简体   繁体   中英

Why is C# List<T> Add method very slow?

I have an ASP.NET MVC project using Dapper to read data from a database and I need to export to Excel.

Dapper is fast! ExecuteReader takes only 35 seconds.

But list.Add(InStock); spends too much time! Over 1020 seconds!

Do you have any idea why this is?

public List<InStock> GetList(string stSeId, string edSeId, string stSeDay, string edSeDay, string qDate)
{
    List<InStock> list = new List<InStock>();
    InStock InStock = null;

    IDataReader reader;

    using (var conn = _connection.GetConnection())
    {
        try
        {
            conn.Open();
            //******************Only 35 seconds*****
            reader = conn.ExecuteReader(fileHelper.GetScriptFromFile("GetInStock"),
                 new { STSeId = stSeId, EDSeId = edSeId, STSeDay = stSeDay, EDSeDay = edSeDay, qDate = qDate });
            //*************************************

            //******************Over 1020 seconds**********
            while (reader.Read())
            {
                InStock = new InStock();

                InStock.ColA = reader.GetString(reader.GetOrdinal("ColA"));
                InStock.ColB = reader.GetString(reader.GetOrdinal("ColB"));
                InStock.ColC = reader.GetString(reader.GetOrdinal("ColC"));

                list.Add(InStock);
            }
            //*********************************************
            return list;
        }
        catch (Exception err)
        {
            throw err;
        }
    }
}

我在 VS 工具中的代码

It's the database.

From Retrieve data using a DataReader ,

The DataReader is a good choice when you're retrieving large amounts of data because the data is not cached in memory.

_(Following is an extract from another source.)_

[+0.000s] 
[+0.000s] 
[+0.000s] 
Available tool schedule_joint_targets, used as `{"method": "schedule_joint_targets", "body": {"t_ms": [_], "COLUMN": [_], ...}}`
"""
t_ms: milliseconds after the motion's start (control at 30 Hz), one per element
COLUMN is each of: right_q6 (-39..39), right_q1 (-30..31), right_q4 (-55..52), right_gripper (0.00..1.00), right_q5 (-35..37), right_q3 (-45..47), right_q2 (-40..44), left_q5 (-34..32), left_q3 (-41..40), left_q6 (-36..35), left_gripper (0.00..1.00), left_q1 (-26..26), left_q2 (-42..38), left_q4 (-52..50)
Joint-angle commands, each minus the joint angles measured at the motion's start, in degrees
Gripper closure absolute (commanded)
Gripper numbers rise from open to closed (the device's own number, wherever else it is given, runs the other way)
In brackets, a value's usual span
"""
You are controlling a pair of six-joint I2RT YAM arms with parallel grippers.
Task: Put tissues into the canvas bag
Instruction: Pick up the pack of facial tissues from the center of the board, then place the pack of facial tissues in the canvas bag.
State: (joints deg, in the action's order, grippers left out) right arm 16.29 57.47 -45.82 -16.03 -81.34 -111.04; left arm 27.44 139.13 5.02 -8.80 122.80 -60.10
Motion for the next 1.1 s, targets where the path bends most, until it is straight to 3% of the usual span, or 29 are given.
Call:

The key clue for your performance concern regards "because the data is not cached in memory". While strictly an implementation detail, each call to Read() gets new data from the database, while the List<InStock>.Add() call is just adding the new InStock to the list.

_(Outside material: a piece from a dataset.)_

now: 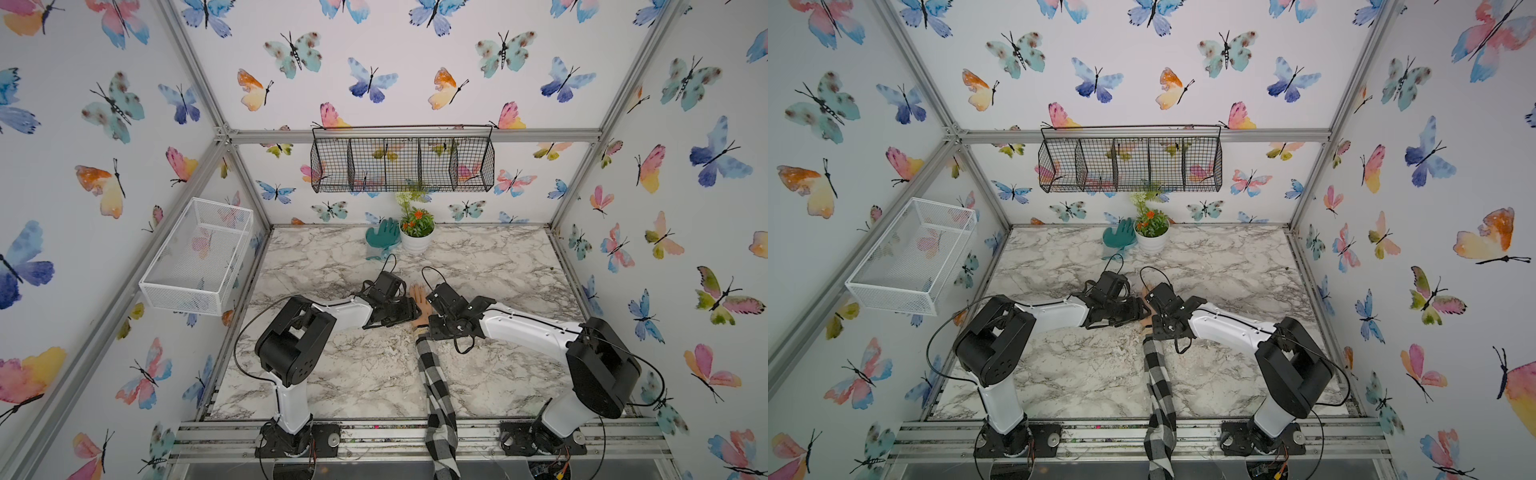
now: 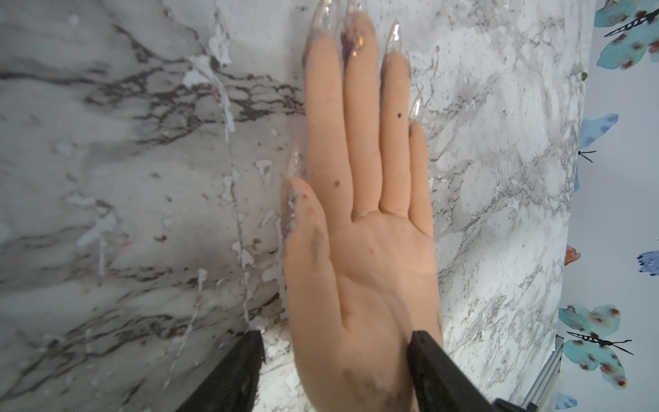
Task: Take off the watch
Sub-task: Untie the watch from the hand.
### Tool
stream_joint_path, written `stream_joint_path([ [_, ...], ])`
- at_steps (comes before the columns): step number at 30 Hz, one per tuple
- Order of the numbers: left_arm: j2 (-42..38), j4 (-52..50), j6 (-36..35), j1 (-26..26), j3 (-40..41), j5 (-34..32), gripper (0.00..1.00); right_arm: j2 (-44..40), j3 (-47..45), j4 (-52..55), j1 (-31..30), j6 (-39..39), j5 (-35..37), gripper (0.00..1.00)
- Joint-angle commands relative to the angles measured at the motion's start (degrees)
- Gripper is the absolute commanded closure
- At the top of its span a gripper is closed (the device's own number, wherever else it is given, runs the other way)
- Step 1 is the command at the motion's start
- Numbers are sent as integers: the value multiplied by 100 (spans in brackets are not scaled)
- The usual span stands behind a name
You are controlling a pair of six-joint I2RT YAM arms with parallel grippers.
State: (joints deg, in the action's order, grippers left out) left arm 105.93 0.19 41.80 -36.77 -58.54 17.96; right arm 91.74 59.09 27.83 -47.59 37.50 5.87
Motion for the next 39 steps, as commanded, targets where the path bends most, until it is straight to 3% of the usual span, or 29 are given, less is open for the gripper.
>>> stream_joint_path([
  [1,191,-458,-58,-22,62,-82,33,-108,125,-85,-13,-35,-271,63],
  [15,174,-441,-38,-27,50,-82,34,252,397,-261,-46,-181,-837,75],
  [24,172,-449,-32,-30,44,-79,34,409,217,-285,-48,-156,-876,76],
  [32,157,-448,-23,-31,27,-82,34,511,145,-126,-57,-155,-776,65],
  [39,156,-449,-6,-28,27,-82,34,681,121,-86,-79,-229,-738,63],
])
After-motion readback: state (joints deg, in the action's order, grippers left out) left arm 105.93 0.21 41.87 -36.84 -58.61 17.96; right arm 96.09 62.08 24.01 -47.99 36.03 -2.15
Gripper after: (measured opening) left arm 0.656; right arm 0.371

There are orders of magnitude of difference in processing times between disk access (even SSDs) compared to RAM. And theres orders of magnitude of difference between network requests and disk access. There's not really a conceivable way that anything other than the database access is the cause of most of your run time.

--

As a side note, you're going to exceed the maximum number of rows in an Excel worksheet.